The goals were designed to be broad. In 2017, the U.N. fleshed them out a bit, listing eight to 12 targets for each goal — 169 targets across the 17 goals — as well as 231 “indicators” that can gauge progress.
For example, under Goal No. 13 — “Take urgent action to combat climate change and its impacts” — one target aims to “strengthen resilience and adaptive capacity to climate-related hazards and natural disasters in all countries.” Among that target’s three indicators is “the number of deaths, missing persons and directly affected persons attributed to disasters per 100,000 population.” The other 16 goals are similarly mapped out.
So, how are we doing? As I said, not very well, according to the 2022 Sustainable Development Goals Report, published last week by the U.N. The status report’s conclusion is telegraphed on the very first page in a foreword penned by U.N. Secretary-General António Guterres: “We need an urgent rescue effort for the SDGs.”
“Rescue effort” pretty much sums it up. We’re losing ground faster than we’re making progress — one step forward, two steps back.
Thwarted progress
The pandemic is partly to blame. Aside from the horrendous toll it’s taken on human lives, it’s had a deleterious effect on most of the 17 goals.
For example, the pandemic “put steady progress in poverty reduction over the past 25 years into reverse,” said the report, “with the number of people in extreme poverty increasing for the first time in a generation.” It exacerbated already deteriorating food security, with about 150 million more people facing hunger in 2021 than in 2019. Pandemic disruptions caused millions of children to miss out on essential vaccines such as for measles and diphtheria-tetanus-pertussis.
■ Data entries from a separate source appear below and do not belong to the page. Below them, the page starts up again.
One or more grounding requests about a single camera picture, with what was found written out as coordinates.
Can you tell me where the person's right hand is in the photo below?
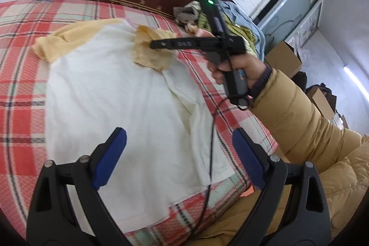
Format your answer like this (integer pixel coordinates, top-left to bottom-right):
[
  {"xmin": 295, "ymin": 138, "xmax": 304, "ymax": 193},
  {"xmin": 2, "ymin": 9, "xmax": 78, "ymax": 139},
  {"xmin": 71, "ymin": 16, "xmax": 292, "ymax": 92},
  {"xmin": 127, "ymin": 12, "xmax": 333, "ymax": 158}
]
[{"xmin": 208, "ymin": 53, "xmax": 273, "ymax": 97}]

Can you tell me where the yellow-green garment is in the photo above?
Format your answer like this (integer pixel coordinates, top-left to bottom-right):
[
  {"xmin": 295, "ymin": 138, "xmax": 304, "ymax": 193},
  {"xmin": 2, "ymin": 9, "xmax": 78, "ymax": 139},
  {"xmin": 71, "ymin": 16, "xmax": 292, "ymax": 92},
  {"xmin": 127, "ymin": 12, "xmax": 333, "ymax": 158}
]
[{"xmin": 198, "ymin": 13, "xmax": 257, "ymax": 56}]

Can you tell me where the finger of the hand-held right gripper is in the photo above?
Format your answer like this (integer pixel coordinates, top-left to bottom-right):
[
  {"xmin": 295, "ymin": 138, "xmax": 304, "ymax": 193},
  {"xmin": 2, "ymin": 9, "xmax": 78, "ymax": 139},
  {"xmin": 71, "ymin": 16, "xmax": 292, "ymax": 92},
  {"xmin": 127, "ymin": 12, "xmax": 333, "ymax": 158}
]
[{"xmin": 150, "ymin": 37, "xmax": 203, "ymax": 50}]

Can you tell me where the pile of clothes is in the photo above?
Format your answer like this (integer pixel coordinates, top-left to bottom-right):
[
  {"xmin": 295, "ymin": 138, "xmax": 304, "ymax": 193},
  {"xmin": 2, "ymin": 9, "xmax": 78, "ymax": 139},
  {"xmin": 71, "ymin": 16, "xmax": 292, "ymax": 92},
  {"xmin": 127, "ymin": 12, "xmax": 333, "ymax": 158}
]
[{"xmin": 216, "ymin": 0, "xmax": 266, "ymax": 62}]

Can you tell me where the small cardboard box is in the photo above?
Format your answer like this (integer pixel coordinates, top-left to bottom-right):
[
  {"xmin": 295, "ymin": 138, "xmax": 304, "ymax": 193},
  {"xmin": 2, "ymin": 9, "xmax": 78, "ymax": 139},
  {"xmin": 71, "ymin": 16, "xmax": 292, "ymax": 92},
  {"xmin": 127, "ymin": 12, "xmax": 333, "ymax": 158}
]
[{"xmin": 305, "ymin": 87, "xmax": 337, "ymax": 120}]

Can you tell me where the large cardboard box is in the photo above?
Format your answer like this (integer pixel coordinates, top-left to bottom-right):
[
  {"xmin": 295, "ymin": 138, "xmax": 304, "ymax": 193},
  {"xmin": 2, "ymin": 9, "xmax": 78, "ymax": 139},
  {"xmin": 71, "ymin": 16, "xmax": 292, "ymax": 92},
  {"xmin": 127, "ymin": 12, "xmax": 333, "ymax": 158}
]
[{"xmin": 265, "ymin": 40, "xmax": 303, "ymax": 77}]

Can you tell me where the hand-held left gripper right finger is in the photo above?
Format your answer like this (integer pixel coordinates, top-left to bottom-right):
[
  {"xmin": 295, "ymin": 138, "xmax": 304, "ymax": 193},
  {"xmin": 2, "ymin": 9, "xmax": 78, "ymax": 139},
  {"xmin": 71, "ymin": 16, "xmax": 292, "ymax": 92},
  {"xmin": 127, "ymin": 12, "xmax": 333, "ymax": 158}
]
[{"xmin": 228, "ymin": 127, "xmax": 332, "ymax": 246}]

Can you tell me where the orange strap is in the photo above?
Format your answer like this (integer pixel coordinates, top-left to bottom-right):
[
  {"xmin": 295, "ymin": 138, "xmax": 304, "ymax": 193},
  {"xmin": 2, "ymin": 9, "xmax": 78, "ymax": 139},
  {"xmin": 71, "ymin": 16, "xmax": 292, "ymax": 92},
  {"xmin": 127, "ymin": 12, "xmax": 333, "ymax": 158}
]
[{"xmin": 240, "ymin": 185, "xmax": 256, "ymax": 199}]

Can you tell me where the person's right forearm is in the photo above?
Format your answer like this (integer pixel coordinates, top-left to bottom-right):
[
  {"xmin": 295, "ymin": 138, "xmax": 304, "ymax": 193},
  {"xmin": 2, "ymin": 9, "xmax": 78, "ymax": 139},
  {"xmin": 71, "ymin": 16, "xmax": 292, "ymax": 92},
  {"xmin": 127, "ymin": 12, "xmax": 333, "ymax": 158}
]
[{"xmin": 248, "ymin": 65, "xmax": 369, "ymax": 177}]

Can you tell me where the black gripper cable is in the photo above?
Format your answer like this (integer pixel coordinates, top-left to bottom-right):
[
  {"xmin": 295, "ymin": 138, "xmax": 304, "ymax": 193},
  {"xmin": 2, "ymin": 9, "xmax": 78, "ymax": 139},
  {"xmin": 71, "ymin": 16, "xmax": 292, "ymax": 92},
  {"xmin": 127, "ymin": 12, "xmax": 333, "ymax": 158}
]
[{"xmin": 187, "ymin": 96, "xmax": 252, "ymax": 246}]

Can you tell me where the white light tube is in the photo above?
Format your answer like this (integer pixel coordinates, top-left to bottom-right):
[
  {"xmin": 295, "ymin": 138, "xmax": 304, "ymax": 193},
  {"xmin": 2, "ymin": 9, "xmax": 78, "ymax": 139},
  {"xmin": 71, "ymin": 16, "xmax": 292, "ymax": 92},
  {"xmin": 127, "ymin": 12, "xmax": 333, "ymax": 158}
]
[{"xmin": 342, "ymin": 65, "xmax": 369, "ymax": 98}]

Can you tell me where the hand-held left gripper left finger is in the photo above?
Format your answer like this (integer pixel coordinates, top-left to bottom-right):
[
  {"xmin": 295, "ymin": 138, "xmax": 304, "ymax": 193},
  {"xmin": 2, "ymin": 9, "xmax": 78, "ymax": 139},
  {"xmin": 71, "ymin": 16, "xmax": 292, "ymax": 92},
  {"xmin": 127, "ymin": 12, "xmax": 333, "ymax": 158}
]
[{"xmin": 27, "ymin": 127, "xmax": 131, "ymax": 246}]

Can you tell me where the red plaid bed sheet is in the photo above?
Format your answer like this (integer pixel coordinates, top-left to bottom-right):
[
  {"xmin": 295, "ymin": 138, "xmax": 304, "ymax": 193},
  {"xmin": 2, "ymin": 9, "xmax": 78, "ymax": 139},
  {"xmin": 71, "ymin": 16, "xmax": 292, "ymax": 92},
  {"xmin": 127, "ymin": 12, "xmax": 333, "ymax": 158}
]
[{"xmin": 0, "ymin": 0, "xmax": 279, "ymax": 246}]

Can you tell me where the white yellow-sleeved t-shirt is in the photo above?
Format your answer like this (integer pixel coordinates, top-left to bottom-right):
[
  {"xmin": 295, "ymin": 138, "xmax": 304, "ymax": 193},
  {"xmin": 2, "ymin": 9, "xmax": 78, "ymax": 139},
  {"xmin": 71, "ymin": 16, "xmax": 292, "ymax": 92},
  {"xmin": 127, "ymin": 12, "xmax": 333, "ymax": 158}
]
[{"xmin": 32, "ymin": 18, "xmax": 249, "ymax": 233}]

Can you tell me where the beige patterned cloth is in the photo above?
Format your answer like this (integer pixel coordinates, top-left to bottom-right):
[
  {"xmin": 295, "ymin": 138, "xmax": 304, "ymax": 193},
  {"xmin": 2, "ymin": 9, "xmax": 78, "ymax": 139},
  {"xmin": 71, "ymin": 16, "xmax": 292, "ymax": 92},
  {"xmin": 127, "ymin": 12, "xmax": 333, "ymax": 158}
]
[{"xmin": 172, "ymin": 2, "xmax": 214, "ymax": 37}]

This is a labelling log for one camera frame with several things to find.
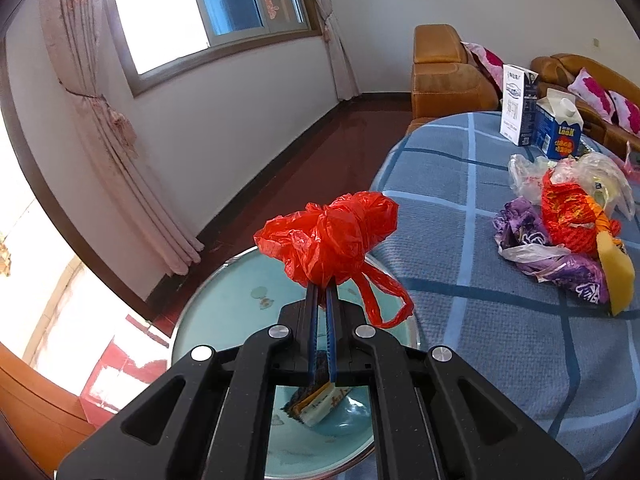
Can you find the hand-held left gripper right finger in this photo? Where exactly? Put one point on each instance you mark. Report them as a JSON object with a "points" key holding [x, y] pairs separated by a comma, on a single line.
{"points": [[331, 345]]}

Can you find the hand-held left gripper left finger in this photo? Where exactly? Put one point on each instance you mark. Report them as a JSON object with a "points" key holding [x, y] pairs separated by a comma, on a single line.
{"points": [[313, 340]]}

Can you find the teal enamel basin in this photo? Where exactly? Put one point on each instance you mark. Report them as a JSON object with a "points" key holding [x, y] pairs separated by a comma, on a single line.
{"points": [[240, 300]]}

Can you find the red plastic bag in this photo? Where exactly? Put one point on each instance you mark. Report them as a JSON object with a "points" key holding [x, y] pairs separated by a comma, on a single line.
{"points": [[340, 235]]}

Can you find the blue plaid tablecloth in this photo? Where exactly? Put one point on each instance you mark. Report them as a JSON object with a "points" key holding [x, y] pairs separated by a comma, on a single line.
{"points": [[475, 260]]}

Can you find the purple white plastic wrapper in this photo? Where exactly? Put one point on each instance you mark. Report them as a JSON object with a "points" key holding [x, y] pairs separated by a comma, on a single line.
{"points": [[575, 270]]}

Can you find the red snack wrapper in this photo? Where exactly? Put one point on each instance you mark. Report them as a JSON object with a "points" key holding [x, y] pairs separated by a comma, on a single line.
{"points": [[570, 220]]}

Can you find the brown leather armchair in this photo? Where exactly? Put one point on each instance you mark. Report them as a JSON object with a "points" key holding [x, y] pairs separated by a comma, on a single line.
{"points": [[445, 85]]}

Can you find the wooden cabinet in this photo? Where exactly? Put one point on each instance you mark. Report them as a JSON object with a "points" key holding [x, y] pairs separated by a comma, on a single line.
{"points": [[35, 410]]}

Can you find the large pink curtain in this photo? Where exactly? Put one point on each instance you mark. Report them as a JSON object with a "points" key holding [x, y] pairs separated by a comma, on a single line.
{"points": [[115, 125]]}

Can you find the yellow wrapper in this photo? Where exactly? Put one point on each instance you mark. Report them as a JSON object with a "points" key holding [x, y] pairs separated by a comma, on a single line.
{"points": [[617, 272]]}

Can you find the white milk carton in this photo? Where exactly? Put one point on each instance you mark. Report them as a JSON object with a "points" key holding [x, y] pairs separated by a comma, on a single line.
{"points": [[517, 105]]}

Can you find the narrow pink curtain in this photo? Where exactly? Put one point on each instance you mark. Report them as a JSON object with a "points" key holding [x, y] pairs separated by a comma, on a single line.
{"points": [[335, 35]]}

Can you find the blue milk carton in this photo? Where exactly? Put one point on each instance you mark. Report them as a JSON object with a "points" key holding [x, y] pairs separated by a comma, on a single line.
{"points": [[557, 132]]}

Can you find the clear yellowish plastic bag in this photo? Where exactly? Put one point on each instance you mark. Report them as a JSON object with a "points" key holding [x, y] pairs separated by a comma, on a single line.
{"points": [[605, 180]]}

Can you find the pink floral pillow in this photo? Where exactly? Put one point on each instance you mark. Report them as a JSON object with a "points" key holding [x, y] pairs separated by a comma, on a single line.
{"points": [[592, 90], [627, 112], [487, 60]]}

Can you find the brown framed window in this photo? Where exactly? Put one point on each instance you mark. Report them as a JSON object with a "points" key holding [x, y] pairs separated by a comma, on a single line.
{"points": [[200, 10]]}

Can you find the brown leather sofa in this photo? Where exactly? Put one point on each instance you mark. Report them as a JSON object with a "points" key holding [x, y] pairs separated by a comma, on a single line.
{"points": [[555, 72]]}

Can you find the dark wooden door frame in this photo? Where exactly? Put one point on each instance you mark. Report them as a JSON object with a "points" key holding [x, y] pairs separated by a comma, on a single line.
{"points": [[50, 190]]}

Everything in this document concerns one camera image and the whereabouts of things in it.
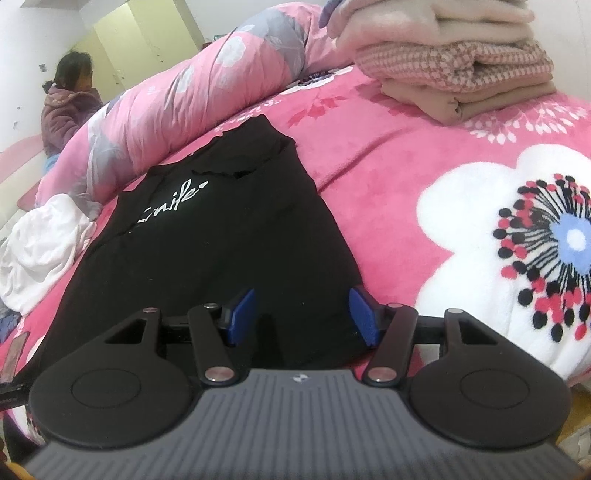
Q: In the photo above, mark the pink checked folded garment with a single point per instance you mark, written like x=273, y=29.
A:
x=452, y=64

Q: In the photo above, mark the beige folded garment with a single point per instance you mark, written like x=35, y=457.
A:
x=461, y=104

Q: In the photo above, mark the pale pink folded garment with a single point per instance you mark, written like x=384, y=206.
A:
x=415, y=21

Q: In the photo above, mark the pink white bed headboard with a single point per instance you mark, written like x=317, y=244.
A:
x=18, y=166

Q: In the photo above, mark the pink flower print blanket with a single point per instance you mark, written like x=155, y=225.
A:
x=415, y=161

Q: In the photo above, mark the black printed t-shirt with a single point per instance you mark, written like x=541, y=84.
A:
x=207, y=258

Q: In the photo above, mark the pink grey floral quilt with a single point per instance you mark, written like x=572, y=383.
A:
x=184, y=92

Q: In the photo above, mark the brown flat object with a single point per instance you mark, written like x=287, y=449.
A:
x=14, y=355

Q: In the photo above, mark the blue folded garment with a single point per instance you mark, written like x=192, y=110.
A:
x=328, y=11

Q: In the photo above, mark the white crumpled garment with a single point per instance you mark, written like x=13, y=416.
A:
x=41, y=249

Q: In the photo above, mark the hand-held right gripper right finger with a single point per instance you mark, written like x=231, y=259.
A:
x=364, y=319

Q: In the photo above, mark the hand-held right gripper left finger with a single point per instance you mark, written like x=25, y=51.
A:
x=242, y=319

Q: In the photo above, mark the pale yellow wardrobe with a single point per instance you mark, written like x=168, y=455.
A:
x=138, y=37

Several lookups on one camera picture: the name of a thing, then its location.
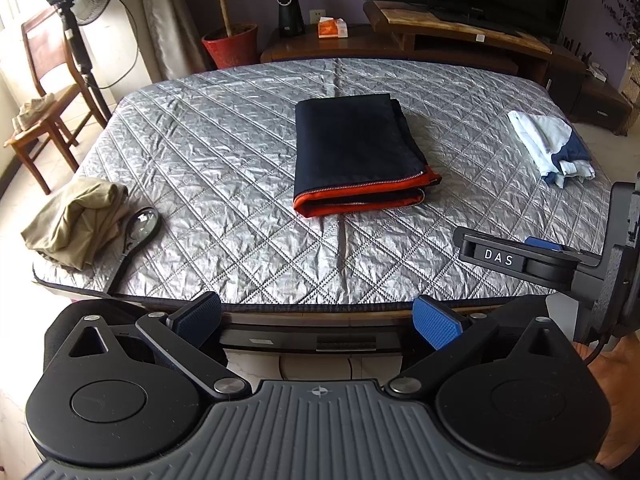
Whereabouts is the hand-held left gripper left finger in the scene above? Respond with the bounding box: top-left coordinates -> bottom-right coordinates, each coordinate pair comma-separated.
67,291 -> 253,403

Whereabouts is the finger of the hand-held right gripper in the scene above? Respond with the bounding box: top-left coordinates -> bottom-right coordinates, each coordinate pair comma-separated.
454,226 -> 583,273
524,237 -> 566,253

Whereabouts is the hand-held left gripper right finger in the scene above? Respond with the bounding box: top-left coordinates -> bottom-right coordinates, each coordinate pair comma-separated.
385,296 -> 577,402

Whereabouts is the dark jacket with orange lining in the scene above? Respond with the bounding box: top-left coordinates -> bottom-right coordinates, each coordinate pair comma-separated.
292,92 -> 444,219

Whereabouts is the person's right hand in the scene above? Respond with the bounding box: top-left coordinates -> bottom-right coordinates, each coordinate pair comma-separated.
575,330 -> 640,469

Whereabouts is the white and navy garment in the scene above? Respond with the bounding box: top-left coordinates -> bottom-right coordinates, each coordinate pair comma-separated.
507,109 -> 597,189

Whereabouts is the black magnifying glass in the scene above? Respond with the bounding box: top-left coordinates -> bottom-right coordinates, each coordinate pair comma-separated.
102,206 -> 161,295

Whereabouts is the silver quilted bed cover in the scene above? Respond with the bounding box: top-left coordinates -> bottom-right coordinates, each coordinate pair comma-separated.
31,57 -> 614,307

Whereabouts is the wooden television cabinet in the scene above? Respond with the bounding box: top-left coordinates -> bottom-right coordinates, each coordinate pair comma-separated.
259,22 -> 634,137

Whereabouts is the beige garment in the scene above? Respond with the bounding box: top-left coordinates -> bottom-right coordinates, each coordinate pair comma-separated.
20,178 -> 130,270

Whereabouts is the wooden television riser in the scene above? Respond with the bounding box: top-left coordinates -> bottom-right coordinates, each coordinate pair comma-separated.
362,0 -> 552,62

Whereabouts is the dried flower bunch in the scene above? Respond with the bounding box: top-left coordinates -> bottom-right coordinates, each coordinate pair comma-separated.
602,0 -> 640,57

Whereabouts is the white sneaker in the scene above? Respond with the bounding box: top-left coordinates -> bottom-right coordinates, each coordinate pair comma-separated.
25,92 -> 56,112
12,105 -> 49,134

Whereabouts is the red plant pot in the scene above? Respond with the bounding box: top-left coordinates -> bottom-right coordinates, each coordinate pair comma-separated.
201,22 -> 260,70

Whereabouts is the orange tissue pack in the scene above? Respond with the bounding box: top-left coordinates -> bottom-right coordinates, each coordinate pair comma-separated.
317,16 -> 350,40

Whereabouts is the wooden chair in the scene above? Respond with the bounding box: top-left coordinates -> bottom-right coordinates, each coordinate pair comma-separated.
4,6 -> 110,196

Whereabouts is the beige curtain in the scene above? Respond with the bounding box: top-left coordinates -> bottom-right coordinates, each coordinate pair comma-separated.
134,0 -> 212,84

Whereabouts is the black speaker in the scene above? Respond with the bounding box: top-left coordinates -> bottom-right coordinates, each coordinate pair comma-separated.
276,0 -> 307,39

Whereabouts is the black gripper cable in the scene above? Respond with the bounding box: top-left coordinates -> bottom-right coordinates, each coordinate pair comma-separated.
581,339 -> 610,365

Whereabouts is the wooden bed frame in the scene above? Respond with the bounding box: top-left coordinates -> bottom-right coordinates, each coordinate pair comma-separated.
70,290 -> 551,362

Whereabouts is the black power cable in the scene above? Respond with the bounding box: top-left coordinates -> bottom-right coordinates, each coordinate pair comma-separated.
119,0 -> 140,92
COVID-related school closures threaten to reverse years of progress aimed at keeping children in school, in particular girls and young women. The pandemic has caused the first rise in between-country income inequality in a generation.
The list goes on. And on.
It’s not just the pandemic. The teetering global economy, climate-exacerbated resource shortages, the Russia-Ukraine war and political upheaval around the world all have taken a toll on progress toward the SDGs. For example, according to the report, electrification of poorer countries has slowed due to the difficulty of reaching the most remote villages. Global manufacturing is rebounding, but poorer countries are being left behind. At the current pace of change, it will take 40 more years for women and men to be equally represented in national political leadership, the U.N. said.
The report isn’t pleasant reading and I derive no joy in sharing it with you. But it’s a vital, sobering reality check. There’s simply no way to sugarcoat it: We are failing as a species.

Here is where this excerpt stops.